→ TASK ITEM:
Copy out each line of the data that holds the word "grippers".

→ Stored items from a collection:
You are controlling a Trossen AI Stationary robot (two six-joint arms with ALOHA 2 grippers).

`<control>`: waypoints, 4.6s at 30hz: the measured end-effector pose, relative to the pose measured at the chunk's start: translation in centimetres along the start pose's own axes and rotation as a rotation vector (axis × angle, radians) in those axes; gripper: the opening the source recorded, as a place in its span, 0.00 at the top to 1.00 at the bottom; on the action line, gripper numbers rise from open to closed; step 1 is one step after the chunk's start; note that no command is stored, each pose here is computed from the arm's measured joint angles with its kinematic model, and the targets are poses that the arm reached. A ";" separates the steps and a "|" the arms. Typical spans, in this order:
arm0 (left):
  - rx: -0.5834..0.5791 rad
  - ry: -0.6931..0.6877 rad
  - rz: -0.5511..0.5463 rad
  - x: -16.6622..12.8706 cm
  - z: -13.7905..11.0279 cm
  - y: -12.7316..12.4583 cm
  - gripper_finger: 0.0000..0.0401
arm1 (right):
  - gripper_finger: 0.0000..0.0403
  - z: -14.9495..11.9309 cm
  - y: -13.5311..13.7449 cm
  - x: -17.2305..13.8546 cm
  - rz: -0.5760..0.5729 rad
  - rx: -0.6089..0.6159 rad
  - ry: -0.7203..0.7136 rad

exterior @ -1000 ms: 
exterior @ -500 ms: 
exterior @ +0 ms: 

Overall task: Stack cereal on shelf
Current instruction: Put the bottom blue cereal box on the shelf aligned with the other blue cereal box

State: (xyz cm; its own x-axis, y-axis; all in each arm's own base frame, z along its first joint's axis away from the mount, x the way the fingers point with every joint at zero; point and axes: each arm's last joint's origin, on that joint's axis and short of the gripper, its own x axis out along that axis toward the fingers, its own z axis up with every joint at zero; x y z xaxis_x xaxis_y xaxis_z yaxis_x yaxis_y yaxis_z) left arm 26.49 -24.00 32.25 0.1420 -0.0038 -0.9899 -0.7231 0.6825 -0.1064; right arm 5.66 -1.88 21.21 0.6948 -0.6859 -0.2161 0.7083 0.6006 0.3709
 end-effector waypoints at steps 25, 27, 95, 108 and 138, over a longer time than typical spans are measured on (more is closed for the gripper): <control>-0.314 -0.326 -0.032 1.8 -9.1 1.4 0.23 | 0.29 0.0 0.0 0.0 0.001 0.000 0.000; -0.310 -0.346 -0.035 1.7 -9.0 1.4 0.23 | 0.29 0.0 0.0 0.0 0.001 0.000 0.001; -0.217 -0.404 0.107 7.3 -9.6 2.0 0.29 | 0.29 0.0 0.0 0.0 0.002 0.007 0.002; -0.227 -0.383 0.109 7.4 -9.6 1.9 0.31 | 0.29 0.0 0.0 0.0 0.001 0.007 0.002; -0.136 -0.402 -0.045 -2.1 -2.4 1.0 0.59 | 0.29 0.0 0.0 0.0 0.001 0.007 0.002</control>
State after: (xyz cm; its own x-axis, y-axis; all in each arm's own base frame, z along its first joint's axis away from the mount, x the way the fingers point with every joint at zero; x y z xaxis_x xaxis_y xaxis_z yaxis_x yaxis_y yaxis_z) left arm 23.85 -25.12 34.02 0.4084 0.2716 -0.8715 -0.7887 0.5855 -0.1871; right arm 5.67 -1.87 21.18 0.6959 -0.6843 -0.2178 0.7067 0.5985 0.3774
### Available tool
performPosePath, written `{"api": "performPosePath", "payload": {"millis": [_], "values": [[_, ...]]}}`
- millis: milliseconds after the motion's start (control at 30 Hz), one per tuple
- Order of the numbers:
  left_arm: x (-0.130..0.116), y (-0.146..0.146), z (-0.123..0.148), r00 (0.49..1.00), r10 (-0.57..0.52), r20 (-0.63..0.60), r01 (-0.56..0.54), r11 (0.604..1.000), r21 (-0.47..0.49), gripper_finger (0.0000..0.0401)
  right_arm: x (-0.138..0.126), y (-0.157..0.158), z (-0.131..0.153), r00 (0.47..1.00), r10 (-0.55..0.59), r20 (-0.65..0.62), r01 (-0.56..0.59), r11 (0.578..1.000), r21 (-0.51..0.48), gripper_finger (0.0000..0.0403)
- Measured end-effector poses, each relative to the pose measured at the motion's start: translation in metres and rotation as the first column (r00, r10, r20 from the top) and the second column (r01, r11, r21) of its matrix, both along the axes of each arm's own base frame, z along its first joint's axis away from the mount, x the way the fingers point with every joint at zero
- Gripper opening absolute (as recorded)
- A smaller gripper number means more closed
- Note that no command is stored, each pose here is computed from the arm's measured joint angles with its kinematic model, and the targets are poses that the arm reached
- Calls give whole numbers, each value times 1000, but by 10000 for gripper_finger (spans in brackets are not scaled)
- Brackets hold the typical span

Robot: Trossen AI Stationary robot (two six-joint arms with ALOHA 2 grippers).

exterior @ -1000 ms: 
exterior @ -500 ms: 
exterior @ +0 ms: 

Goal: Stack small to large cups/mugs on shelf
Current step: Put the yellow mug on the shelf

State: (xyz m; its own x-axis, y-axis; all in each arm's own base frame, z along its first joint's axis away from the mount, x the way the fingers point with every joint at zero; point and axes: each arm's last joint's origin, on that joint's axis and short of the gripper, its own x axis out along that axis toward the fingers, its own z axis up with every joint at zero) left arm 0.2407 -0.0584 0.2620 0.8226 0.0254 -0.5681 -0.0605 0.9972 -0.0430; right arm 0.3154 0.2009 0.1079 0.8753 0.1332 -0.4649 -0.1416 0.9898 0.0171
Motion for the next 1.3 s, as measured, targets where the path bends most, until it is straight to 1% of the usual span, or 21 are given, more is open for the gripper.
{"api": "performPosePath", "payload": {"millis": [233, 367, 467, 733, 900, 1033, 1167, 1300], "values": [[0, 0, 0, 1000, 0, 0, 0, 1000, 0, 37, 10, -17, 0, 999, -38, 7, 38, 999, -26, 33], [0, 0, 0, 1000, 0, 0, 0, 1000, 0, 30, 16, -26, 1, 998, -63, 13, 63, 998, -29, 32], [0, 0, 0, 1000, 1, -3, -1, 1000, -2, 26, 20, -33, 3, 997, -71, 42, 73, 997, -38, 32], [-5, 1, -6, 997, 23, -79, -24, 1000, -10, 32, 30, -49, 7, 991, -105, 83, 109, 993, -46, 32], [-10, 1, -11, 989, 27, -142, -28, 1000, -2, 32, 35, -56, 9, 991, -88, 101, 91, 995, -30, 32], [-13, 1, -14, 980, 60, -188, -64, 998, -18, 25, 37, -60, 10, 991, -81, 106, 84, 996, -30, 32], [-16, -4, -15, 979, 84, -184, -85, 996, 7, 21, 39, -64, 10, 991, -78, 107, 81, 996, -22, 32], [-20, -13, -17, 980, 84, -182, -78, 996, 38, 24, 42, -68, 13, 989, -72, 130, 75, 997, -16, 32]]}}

→ EXERCISE SOLUTION:
You are controlling a Trossen AI Stationary robot (two six-joint arms with ALOHA 2 grippers).
Robot: Trossen AI Stationary robot (two six-joint arms with ALOHA 2 grippers).

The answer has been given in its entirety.